# What do techies do when not working?



## TalBrite (Dec 30, 2006)

I'd have originally said they didn't have time for anything else, but it's amazing how much time I've found that other techies spend here, and the time I've suddenly been able to free up to be here, stretching my legs into the Control Booth community and loving it so far.  

Hi. I'm new. Nice to meet you.  I've got a couple years of stage management and props experience, and I'm eager to learn from those who've been through a lot more than I have.


----------



## Van (Dec 30, 2006)

I've got a cushy desk job < yeah right > So I'm always able to take a look here 3-4 times a day. 'Course at night I just ignore my kids and wife so I can spend time here  
Welcome aboard !


----------



## SocksOnly (Dec 30, 2006)

Luckily for me the school hasn't blocked this website (yet), so I just pop in now and then during the day. Of course, I'm always on the internet anyway, so I may as well be here (instead of MySpace or something...)

Welcome!


----------



## Footer (Dec 31, 2006)

Well I can think of a few things that I do while not working, but I tend to not talk about them here...


----------



## avkid (Dec 31, 2006)

I got to a SUNY(state university of New York) Community College.


----------



## Chris15 (Jan 9, 2007)

First of all let me ditto Van and say Welcome.

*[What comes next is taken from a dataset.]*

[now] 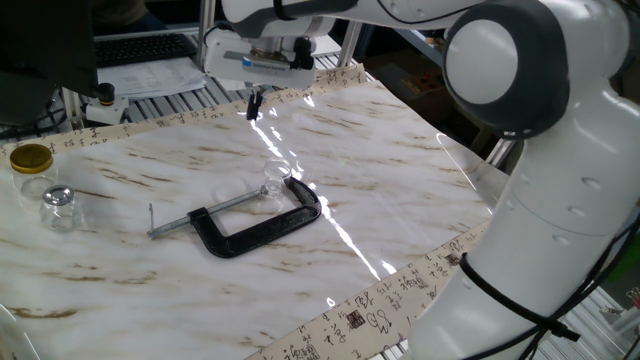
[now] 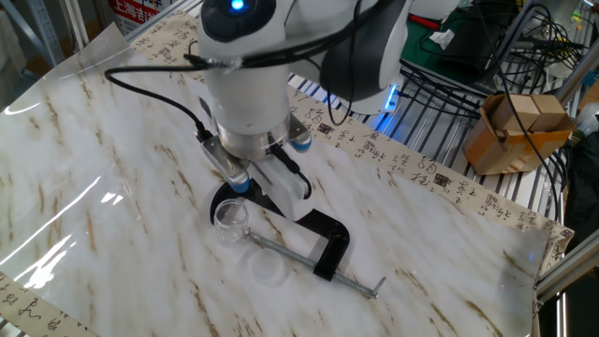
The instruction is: Screw the lid onto the jar
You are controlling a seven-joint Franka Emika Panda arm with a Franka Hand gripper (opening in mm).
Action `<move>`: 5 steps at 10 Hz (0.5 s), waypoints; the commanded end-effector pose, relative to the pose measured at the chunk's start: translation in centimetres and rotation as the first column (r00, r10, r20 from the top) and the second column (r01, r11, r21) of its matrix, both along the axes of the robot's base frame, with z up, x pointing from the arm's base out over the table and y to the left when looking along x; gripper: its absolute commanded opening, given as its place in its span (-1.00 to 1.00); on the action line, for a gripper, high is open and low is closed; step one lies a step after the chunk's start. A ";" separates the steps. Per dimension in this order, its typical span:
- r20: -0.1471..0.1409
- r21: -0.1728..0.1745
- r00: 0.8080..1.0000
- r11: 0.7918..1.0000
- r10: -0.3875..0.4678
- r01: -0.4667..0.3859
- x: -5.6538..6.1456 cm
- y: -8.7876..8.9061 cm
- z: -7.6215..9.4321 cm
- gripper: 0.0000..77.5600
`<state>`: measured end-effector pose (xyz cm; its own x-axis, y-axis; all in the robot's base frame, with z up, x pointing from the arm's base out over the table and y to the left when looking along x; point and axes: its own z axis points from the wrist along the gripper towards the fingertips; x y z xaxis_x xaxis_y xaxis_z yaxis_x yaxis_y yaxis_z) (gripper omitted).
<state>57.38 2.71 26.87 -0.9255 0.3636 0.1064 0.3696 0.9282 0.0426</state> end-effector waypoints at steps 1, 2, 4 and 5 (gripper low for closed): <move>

Second, sleeping and eating tend to to factor reasonably high on the things to do while not working list, as does dropping by Controlbooth rather regularly...


----------



## PhantomD (Jan 13, 2007)

Definitely ditto.


----------



## sound_nerd (Jan 13, 2007)

Right now, I'm mid build so the only stuff I have time for is eating and sleeping between the hours of 11pm and 8am. Typically though, I spend time with family, watch movies, read, study up on the latest gear and techniques related to my field.


----------



## erosing (Jan 13, 2007)

I mess with my computers(programming, server, hardware, anything fun), play magic the gathering, or play chess. Oh and for kicks, yes I play DnD on occasion....


----------



## What Rigger? (Jan 14, 2007)

What to do when not working? Try to convince people that a "techie" is an amateur and a demeaning term, and then call the union hall looking for a gig with other pro stagehands.


----------



## tdbatman (Jan 16, 2007)

Look for cool new things at Home Depot.
Make up purchase orders, draft plans, research for next show....Oh, you said when not working...wait I don't know what that is.


----------



## len (Jan 17, 2007)

Since I own the business (such as it is) I'm never not working. If the phone rings I answer it. If I get an idea, or if there's something to be done, I do it. But at the same time, I work from home so the cooking, the cleaning, etc., are also there and I don't really have a set schedule. But if that's all done, then it's EPL, UEFA, MLS, or a dvd of an HBO or other cable show.


----------



## LDtheLD (Jan 17, 2007)

Not working? Hmmm...I've heard of that from somewhere....


----------



## Van (Jan 17, 2007)

LDtheLD said:


> Not working? Hmmm...I've heard of that from somewhere....


 
Yeah, you know, that part when you close your eyes for 5 minutes. That's called "Time-Off" or "Not Working"


----------



## Footer (Jan 17, 2007)

Van said:


> Yeah, you know, that part when you close your eyes for 5 minutes. That's called "Time-Off" or "Not Working"



Its a sad day when you see an air mattress in your office as a perk.


----------